Historic district in Massachusetts, United States

The Mechanics' Hall District is a historic district encompassing a city block of downtown Worcester, Massachusetts, United States that preserves its late 19th-century appearance. It is located on Main Street between Exchange and Foster Streets, and includes the Worcester Five Cents Savings Bank building and Mechanics Hall. It was added to the National Register of Historic Places in 1980.

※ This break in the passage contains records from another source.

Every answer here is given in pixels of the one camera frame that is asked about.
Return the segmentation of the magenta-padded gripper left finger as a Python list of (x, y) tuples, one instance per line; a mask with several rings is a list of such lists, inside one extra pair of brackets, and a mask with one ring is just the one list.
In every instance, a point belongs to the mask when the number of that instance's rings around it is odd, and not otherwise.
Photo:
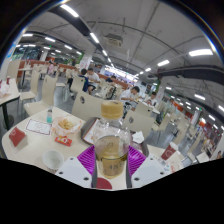
[(84, 188), (95, 188), (97, 165), (94, 146), (88, 147), (77, 157), (69, 157), (56, 172), (56, 176)]

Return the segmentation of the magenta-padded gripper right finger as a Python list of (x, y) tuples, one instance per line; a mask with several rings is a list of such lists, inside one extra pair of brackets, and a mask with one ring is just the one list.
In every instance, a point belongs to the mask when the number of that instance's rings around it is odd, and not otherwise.
[(169, 174), (169, 166), (162, 165), (155, 155), (146, 157), (139, 150), (129, 147), (126, 165), (126, 185), (140, 188)]

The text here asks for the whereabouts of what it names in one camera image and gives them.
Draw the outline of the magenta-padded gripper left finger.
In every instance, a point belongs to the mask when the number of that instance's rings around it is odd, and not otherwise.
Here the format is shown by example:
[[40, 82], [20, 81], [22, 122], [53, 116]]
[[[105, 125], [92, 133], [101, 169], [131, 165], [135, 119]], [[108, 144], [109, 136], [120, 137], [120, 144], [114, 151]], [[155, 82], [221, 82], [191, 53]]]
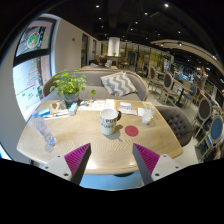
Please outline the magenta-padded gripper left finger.
[[43, 166], [43, 170], [79, 185], [90, 155], [91, 144], [88, 143], [66, 155], [55, 155]]

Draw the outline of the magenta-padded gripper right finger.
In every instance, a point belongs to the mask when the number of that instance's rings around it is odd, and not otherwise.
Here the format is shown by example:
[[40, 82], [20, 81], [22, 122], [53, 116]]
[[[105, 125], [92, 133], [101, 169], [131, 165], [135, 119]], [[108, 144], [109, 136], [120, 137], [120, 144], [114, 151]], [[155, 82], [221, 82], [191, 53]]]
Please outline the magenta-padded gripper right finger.
[[138, 144], [133, 144], [133, 155], [145, 185], [181, 170], [167, 154], [158, 155]]

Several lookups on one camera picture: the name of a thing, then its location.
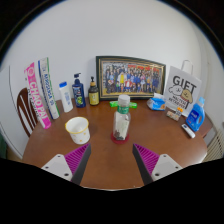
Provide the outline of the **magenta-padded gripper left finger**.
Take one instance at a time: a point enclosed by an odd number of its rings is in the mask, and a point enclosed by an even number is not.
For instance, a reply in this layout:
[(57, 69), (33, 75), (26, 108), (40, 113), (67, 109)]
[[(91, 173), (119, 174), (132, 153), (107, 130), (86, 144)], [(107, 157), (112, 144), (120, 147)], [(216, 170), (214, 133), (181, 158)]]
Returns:
[(82, 181), (88, 159), (91, 155), (91, 144), (85, 144), (66, 155), (57, 154), (42, 169), (79, 185)]

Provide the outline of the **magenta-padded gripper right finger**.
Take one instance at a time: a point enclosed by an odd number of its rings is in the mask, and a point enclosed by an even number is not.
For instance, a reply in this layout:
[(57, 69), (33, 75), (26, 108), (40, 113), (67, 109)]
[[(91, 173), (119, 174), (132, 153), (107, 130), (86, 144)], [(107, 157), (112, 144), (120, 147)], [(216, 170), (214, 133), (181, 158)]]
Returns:
[(133, 145), (132, 152), (145, 185), (182, 169), (168, 154), (158, 155), (139, 144)]

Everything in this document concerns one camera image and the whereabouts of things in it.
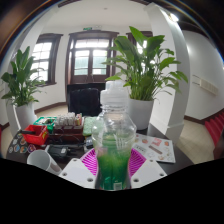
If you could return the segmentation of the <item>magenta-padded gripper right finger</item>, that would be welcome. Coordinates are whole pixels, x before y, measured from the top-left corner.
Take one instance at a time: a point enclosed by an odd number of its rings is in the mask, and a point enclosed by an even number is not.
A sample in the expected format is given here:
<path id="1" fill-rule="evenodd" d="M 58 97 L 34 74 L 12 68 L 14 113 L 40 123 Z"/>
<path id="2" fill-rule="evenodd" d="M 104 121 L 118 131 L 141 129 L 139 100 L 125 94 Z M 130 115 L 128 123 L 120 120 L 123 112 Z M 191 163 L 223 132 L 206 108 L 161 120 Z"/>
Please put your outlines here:
<path id="1" fill-rule="evenodd" d="M 132 189 L 140 188 L 166 176 L 155 160 L 146 159 L 135 149 L 129 159 L 129 180 Z"/>

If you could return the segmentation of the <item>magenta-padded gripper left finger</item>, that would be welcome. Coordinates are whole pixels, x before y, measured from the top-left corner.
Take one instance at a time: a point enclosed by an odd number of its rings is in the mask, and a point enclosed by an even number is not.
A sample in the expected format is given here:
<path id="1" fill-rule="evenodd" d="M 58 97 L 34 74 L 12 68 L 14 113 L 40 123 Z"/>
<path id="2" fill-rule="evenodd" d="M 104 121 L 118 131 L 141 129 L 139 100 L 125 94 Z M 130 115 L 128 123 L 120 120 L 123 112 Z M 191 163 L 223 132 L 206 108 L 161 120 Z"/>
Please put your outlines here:
<path id="1" fill-rule="evenodd" d="M 81 187 L 94 189 L 98 171 L 96 153 L 94 149 L 91 149 L 80 159 L 72 158 L 62 170 L 60 177 Z"/>

==Description and history==
The Mechanics' Hall District is located on the north side of Worcester's downtown, west of the DCU Center and north of City Hall. It consists of eight buildings on both sides of Main Street, between Exchange and Foster Streets to the east, and Sudbury and Maple Streets to the west. The eponymous Mechanics Hall is located roughly in the center of the east side of this area; it is an Italianate structure built in 1857 to a design by Worcester architect Elbridge Boyden, and is one of the city's cultural centers. To its north is the large Central Exchange Building, constructed in 1895-96 with later Renaissance Revival styling. South of Mechanics Hall is a vacant lot, beyond which is the Burnside Building, built in 1886-87 to a design by Boston architects Bradlee, Winslow & Wetherell.

The block opposite Mechanics Hall is taken up by five buildings, all of which are historically significant. The northern end is anchored by the Flagg Building (1854), one of the city's best-preserved Italianate office buildings, with the 1897-1906 Day Building adjacent. South of these is the 1891 Worcester Five Cents Savings Bank building, designed by Worcester architect Stephen Earle, and the 1925 Classical Revival Central Building. The district's southern end is the former State Street Mutual building, built in 1894-97; it is considered to be the city's first formal skyscraper, with a steel frame and Romanesque exterior.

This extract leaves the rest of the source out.